*** Supplied data ***

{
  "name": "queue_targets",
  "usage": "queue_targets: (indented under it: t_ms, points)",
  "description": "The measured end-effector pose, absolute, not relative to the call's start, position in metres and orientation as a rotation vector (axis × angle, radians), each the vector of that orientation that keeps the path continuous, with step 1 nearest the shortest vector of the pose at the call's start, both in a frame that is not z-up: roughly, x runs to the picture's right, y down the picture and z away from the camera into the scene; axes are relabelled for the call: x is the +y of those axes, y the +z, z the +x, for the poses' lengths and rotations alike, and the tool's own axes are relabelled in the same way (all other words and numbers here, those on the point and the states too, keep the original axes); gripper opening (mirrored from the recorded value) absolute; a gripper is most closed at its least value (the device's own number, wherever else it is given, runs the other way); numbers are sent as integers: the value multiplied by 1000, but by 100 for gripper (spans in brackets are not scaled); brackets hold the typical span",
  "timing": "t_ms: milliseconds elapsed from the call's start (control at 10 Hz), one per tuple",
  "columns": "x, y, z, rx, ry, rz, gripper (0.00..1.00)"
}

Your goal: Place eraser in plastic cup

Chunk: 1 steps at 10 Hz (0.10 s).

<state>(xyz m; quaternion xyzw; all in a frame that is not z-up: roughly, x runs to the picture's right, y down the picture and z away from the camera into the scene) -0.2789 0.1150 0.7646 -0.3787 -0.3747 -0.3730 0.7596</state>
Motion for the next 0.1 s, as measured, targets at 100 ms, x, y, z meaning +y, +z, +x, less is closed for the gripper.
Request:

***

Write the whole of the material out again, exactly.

■ **Answer area**
{
  "name": "queue_targets",
  "usage": "queue_targets: (indented under it: t_ms, points)",
  "description": "The measured end-effector pose, absolute, not relative to the call's start, position in metres and orientation as a rotation vector (axis × angle, radians), each the vector of that orientation that keeps the path continuous, with step 1 nearest the shortest vector of the pose at the call's start, both in a frame that is not z-up: roughly, x runs to the picture's right, y down the picture and z away from the camera into the scene; axes are relabelled for the call: x is the +y of those axes, y the +z, z the +x, for the poses' lengths and rotations alike, and the tool's own axes are relabelled in the same way (all other words and numbers here, those on the point and the states too, keep the original axes); gripper opening (mirrored from the recorded value) absolute; a gripper is most closed at its least value (the device's own number, wherever else it is given, runs the other way); numbers are sent as integers: the value multiplied by 1000, but by 100 for gripper (spans in brackets are not scaled); brackets hold the typical span",
  "timing": "t_ms: milliseconds elapsed from the call's start (control at 10 Hz), one per tuple",
  "columns": "x, y, z, rx, ry, rz, gripper (0.00..1.00)"
}

Your goal: Place eraser in plastic cup

Chunk: 1 steps at 10 Hz (0.10 s).

<state>(xyz m; quaternion xyzw; all in a frame that is not z-up: roughly, x runs to the picture's right, y down the picture and z away from the camera into the scene) -0.2789 0.1150 0.7646 -0.3787 -0.3747 -0.3730 0.7596</state>
Motion for the next 0.1 s, as measured, targets at 100 ms, x, y, z meaning +y, +z, +x, less is closed for the gripper.
Request:

The work on this exercise is finished.